An estimated 333,942 healthcare providers dropped out of the workforce in 2021, many of whom departed due to retirement, burnout and other stressors related to the pandemic, according to new data.
As a profession, physicians lost the most members, with 117,000 individuals leaving their roles last year, followed by nurse practitioners, which lost 53,295 members and physician assistants, with 22,704 positions vacated, according to a report published Thursday by Definitive Healthcare.

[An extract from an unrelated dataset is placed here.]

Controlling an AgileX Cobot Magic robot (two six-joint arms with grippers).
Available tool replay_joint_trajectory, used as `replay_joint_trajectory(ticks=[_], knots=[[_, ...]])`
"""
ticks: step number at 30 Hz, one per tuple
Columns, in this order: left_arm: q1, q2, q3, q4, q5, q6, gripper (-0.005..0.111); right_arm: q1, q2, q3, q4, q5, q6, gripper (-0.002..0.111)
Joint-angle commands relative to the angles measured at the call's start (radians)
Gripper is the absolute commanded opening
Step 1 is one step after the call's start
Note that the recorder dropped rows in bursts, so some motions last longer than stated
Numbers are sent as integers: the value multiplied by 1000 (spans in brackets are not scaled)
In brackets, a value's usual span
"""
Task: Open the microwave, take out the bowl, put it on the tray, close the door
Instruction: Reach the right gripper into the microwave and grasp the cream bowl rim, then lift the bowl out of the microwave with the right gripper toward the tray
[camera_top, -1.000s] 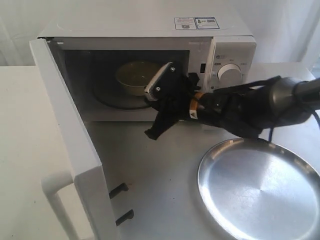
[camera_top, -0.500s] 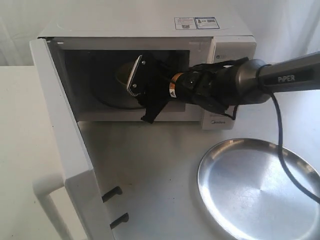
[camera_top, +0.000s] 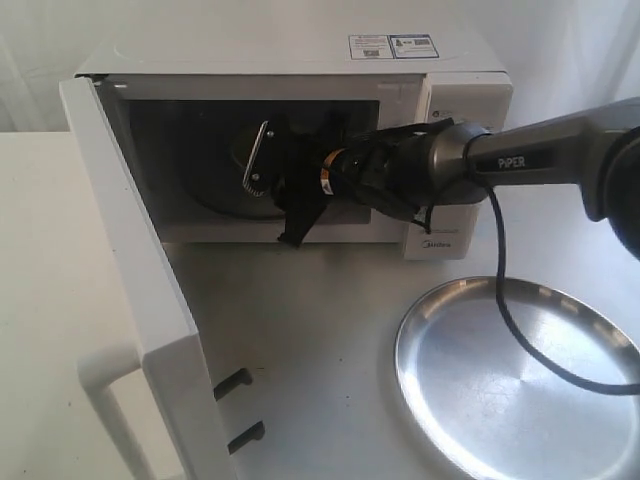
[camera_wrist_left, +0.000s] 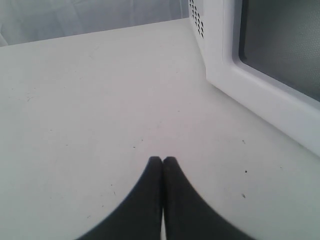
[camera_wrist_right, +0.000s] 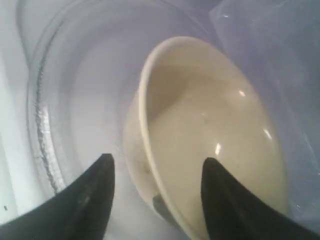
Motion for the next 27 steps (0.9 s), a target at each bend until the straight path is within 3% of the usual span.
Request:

The toll COVID-19 has taken on the country’s aging physician population is especially concerning as providers in most specialties range in age from an average of 50 to 60 years old, said Todd Bellemare, senior vice president of strategic solutions at Definitive Healthcare, a commercial intelligence company.
“There is the current worry of being able to backfill as physicians retire or move out of the workforce,” Bellemare said. “The ability for people to get into the healthcare profession, how do we make that easier?”
Internal medicine saw the largest exodus out of any physician specialty, losing 15,000 providers in 2021, compared with 13,015 who left family practice and 10,874 in clinical psychology.
Other healthcare professionals who left their roles include physical therapists and licensed clinical social workers.
In addition to working unsustainable hours with fear of infection and the emotional toll of lost colleagues and patients, many healthcare employees reported being less satisfied in their roles because they aren’t able to work at the top of their license, Bellemare said.
“If you’re one of the best pulmonologists there is, but 20% of your time is spent doing administrative tasks, then you’re going to get burnt out,” he said. “The thing that hospitals, health systems, physician groups, surgery centers, and any type of facility management should be looking at is, ‘How do you hold tight to your people and make them happy?’”
Another pain point is the staffing shortages that hospitals and health systems in rural areas face, often because they don’t have the money or resources to compete with urban health centers that can offer higher salaries, sign-on bonuses and expanded benefits to retain workers or hire traveling nurses and other contract workers, Bellemare said.
Among states, South Carolina is in the most dire straits, with nearly 29% of hospitals experiencing a critical staffing shortage, the report found. Georgia, Vermont, Delaware and Michigan are close behind, with about 20% of hospitals in each state experiencing critical shortages.
In 2020, large hospitals with more than 250 beds spent an average of $11 million on contract labor, versus facilities with 25 beds or fewer spending about $460,000.
Hospitals nationwide spent a total of about $97.3 million on employees and physician salaries in 2020, compared with $82.7 million in 2016, according to data from the October 2021 Medicare Cost Report.